Mega Man Legends 2 is the oldest game on this list, and understandably it's morality system is pretty bare bones. Players can make the Blue Bomber behave good or bad, and it's actually displayed via the color of his armor. If you're bad (and thus have a darker armor) you'll be punished and have to pay higher prices at shops. It's largely inconsequential, though, so you might even play through the game and not notice the morality system!
Battlefield Hardline's campaign lets gamers play both good cop and bad cop. As such, players who want to protect the badge will want to make sure to not use excessive lethal force, while more reckless players can cause as much damage as possible. The story it tells is not without flaws, but it does pose some interesting questions.
Morals really weren't something many were concerned with in the Old West, and Red Dead Redemption uses that gray area brilliantly. Players can make John Marston a relentless murderer if they wish, and town areas will react accordingly due to his notoriety being raised. Overall, it's handled pretty well and is one of the many reasons the game should be played.

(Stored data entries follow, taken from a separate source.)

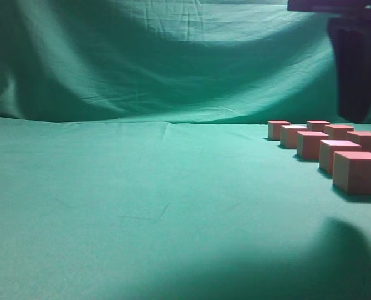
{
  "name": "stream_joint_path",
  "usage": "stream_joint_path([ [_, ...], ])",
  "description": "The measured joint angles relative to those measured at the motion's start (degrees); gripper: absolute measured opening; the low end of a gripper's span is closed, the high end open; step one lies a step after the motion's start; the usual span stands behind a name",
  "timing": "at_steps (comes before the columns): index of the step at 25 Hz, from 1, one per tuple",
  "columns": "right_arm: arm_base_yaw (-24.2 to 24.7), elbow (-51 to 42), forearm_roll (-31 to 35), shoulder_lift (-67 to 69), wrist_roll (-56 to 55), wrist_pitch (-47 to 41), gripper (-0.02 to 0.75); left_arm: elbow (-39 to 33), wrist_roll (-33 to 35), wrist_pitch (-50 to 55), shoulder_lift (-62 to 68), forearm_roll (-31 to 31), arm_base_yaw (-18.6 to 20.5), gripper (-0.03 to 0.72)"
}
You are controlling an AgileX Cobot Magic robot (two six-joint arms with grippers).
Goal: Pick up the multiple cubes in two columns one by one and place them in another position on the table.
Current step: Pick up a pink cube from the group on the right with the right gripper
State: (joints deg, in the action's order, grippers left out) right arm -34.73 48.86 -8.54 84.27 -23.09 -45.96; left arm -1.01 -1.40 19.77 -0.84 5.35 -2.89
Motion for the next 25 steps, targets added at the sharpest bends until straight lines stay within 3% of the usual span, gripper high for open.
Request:
stream_joint_path([
  [4, 0.0, 0.0, -2.4, 1.0, -5.7, 3.5, 0.478, 0.0, 0.0, 0.0, 0.0, 0.0, 0.0, 0.000],
  [10, 0.0, 0.0, -5.0, 5.3, -10.4, 4.7, 0.507, 0.0, 0.0, 0.0, 0.0, 0.0, 0.0, 0.000],
  [21, 0.0, 0.0, -11.6, 11.5, -16.6, 8.5, 0.507, 0.0, 0.0, 0.0, 0.0, 0.0, 0.0, 0.000],
  [25, 0.0, 0.0, -11.7, 12.1, -16.7, 9.2, 0.314, 0.0, 0.0, 0.0, 0.0, 0.0, 0.0, 0.000],
])
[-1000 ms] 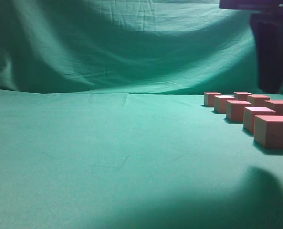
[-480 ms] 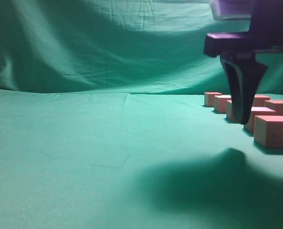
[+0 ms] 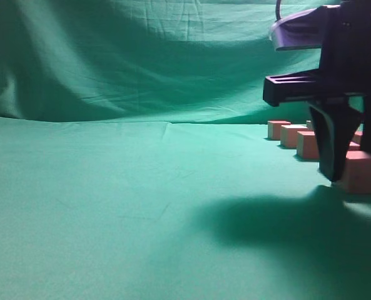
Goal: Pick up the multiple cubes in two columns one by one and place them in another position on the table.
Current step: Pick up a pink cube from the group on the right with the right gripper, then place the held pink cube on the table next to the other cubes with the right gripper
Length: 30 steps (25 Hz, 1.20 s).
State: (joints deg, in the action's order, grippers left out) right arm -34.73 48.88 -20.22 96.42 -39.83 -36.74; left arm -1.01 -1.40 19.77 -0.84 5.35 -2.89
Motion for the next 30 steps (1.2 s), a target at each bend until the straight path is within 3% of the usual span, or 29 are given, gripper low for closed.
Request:
stream_joint_path([
  [1, 0.0, 0.0, 0.0, 0.0, -0.1, 0.4, 0.272, 0.0, 0.0, 0.0, 0.0, 0.0, 0.0, 0.000],
  [7, 0.0, 0.6, 0.3, 0.0, -0.3, -0.5, 0.274, 0.0, 0.0, 0.0, 0.0, 0.0, 0.0, 0.000],
  [9, 0.0, 2.5, 3.8, 0.0, 1.3, -4.2, 0.274, 0.0, 0.0, 0.0, 0.0, 0.0, 0.0, 0.000],
  [13, 0.0, 10.6, 15.4, 0.0, 16.7, -13.9, 0.274, 0.0, 0.0, 0.0, 0.0, 0.0, 0.0, 0.000],
  [16, 0.0, 18.7, 20.1, 0.0, 29.1, -19.1, 0.274, 0.0, 0.0, 0.0, 0.0, 0.0, 0.0, 0.000],
  [24, 0.0, 39.0, 14.9, 7.7, 45.3, -26.0, 0.274, 0.0, 0.0, 0.0, 0.0, 0.0, 0.0, 0.000],
  [30, 0.0, 45.7, 14.7, 17.2, 50.8, -26.6, 0.274, 0.0, 0.0, 0.0, 0.0, 0.0, 0.0, 0.000],
])
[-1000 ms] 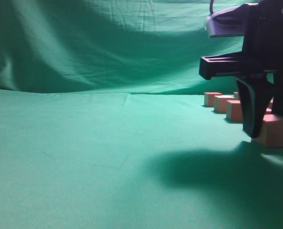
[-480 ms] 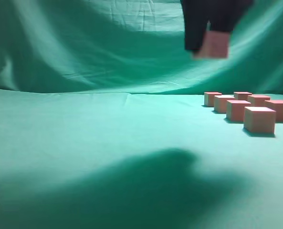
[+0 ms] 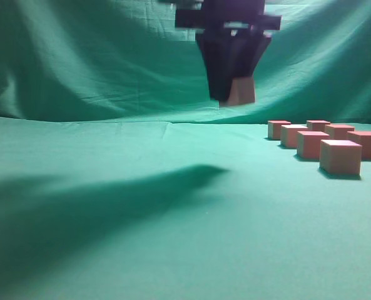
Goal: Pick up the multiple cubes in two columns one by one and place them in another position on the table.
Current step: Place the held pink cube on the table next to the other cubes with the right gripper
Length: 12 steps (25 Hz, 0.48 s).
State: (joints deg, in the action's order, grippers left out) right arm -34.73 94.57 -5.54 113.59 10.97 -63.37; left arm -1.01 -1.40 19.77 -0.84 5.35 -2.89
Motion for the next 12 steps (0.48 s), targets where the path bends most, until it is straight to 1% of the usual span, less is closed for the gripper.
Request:
stream_joint_path([
  [5, 0.0, 1.4, -1.5, 6.3, 2.0, 0.6, 0.274, 0.0, 0.0, 0.0, 0.0, 0.0, 0.0, 0.000],
  [12, 0.0, 1.9, -3.9, 8.7, 2.2, 4.9, 0.274, 0.0, 0.0, 0.0, 0.0, 0.0, 0.0, 0.000],
])
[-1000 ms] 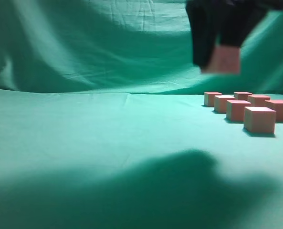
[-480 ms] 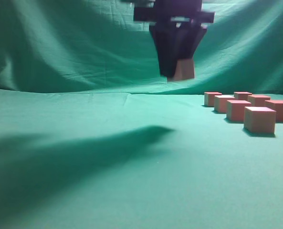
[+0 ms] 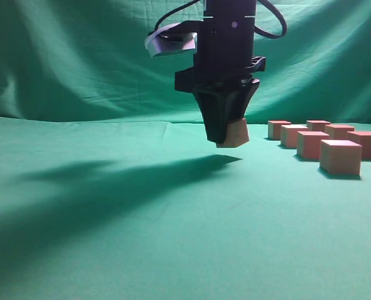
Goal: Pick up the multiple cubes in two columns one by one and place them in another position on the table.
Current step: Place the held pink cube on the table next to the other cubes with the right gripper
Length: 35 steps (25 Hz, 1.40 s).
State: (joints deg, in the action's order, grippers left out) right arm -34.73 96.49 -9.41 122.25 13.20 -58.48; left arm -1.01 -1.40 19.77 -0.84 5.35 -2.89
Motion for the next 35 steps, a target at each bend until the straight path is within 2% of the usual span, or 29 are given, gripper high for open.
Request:
stream_joint_path([
  [11, 2.7, 0.3, -0.1, 1.9, -4.3, 3.6, 0.274, 0.0, 0.0, 0.0, 0.0, 0.0, 0.0, 0.000],
  [17, 2.7, 0.3, 2.6, 1.9, -4.3, 5.1, 0.274, 0.0, 0.0, 0.0, 0.0, 0.0, 0.0, 0.000],
  [30, 2.7, 1.8, 3.5, 2.8, -4.6, 3.6, 0.274, 0.0, 0.0, 0.0, 0.0, 0.0, 0.0, 0.000],
  [31, 2.7, 2.7, 3.5, 3.0, -4.6, 1.9, 0.367, 0.0, 0.0, 0.0, 0.0, 0.0, 0.0, 0.000],
  [35, 2.7, 8.3, 3.6, 3.3, -5.0, -4.0, 0.532, 0.0, 0.0, 0.0, 0.0, 0.0, 0.0, 0.000],
])
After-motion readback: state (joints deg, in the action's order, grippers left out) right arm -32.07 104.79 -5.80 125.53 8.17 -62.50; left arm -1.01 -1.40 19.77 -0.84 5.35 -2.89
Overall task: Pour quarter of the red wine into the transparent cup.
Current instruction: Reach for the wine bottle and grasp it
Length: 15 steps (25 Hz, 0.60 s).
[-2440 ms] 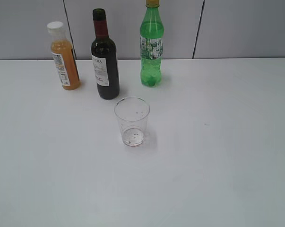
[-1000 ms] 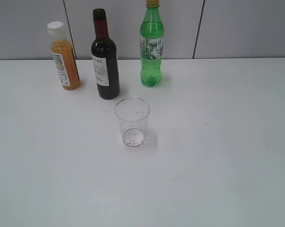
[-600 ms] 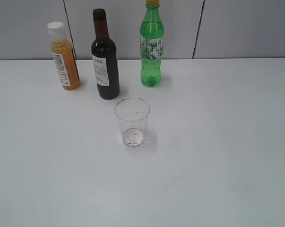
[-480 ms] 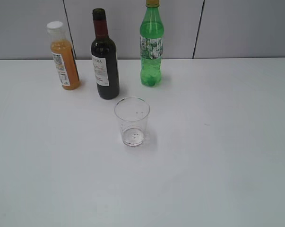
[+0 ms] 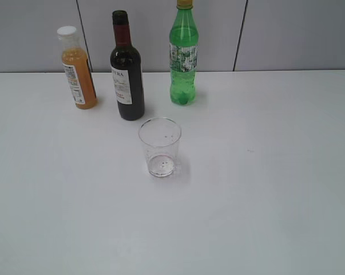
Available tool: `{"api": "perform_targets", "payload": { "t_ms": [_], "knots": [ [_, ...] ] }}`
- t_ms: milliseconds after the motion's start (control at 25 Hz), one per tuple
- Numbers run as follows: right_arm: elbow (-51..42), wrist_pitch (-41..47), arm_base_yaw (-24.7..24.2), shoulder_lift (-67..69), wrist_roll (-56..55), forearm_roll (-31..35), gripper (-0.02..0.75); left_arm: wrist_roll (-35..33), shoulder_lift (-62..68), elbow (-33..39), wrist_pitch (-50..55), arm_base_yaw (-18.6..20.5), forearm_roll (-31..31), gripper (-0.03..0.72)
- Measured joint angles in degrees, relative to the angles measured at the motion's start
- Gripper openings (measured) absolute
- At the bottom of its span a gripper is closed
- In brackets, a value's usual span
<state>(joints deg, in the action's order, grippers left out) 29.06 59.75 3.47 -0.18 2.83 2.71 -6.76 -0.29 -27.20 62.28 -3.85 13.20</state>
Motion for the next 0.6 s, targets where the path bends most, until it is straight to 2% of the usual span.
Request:
{"api": "perform_targets", "payload": {
  "t_ms": [280, 600],
  "knots": [
    [0.0, 0.0, 0.0, 0.0, 0.0, 0.0, 0.585, -0.6, 0.0, -0.2, -1.4, 0.0, 1.0, 0.683],
    [0.0, -0.1, 0.0, 0.0, 0.0, 0.0, 0.585, -4.9, 5.7, -0.6, -13.5, 0.0, 2.0, 0.674]
  ]
}}
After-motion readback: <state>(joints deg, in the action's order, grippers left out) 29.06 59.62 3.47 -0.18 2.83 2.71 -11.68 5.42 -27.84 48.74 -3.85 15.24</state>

Stealth games are prone to discussions of morality, and Dishonored is no different. What's especially interesting here, which isn't seen elsewhere in the genre, is how the game adapts to your choices. If you play non-lethally, you'll find less resistance later on. Conversely, the more violent you are, the more enemies you'll find as alarms are raised. It's an interesting system that might make you rethink how you play stealth titles.
The entire inFamous series is all about being good or evil. Moral choices are often pretty clear cut, but there's rewards each way. Typically, there's cooler upgrade paths and weapons to be had for being evil, so you'll have to ask yourself if being a good guy is worth less awesome attacks. Or you can just play the campaign twice and experience both sides of the same coin.
Bioware is well known for making players make tough choices and it's really seen in Mass Effect. Players will have to choose if their Shepard is an upstanding space citizen or not, and there's often reasoning to back up any dirty work. It's hardly black or white, and players can even learn something about themselves while playing through the trilogy.
Alpha Protocol is a flawed experience, but its narrative and usage of morality was top-notch. Obsidian did a great job of allowing players to tackle conversations in different ways, and you can be more James Bond than Jack Bauer if you want to. By dealing in shades of gray, it's also not as simple as being good or bad as being more ruthless in some scenarios might be the best course of action.
Bethesda are no strangers to morality systems as both their Fallout and Elder Scrolls games feature them. The Elder Scrolls V: Skyrim might have the best system yet, as it allows players to be good, evil, or somewhere in between if they wish. There's plenty of different factions to balance your reputation with, and actions often have rewards or consequences. This also makes the game very replayable, as you can have vastly different experiences in Skyrim depending on how you play.
Deus Ex has always been a series that has toyed with the concepts of good and evil. Deus Ex: Human Revolution is no different, and it will be up to players if they want to use lethal force or not. It's actually possible to get through the entire game without killing anyone, but it's up to players to decide if that's the proper way to go about things.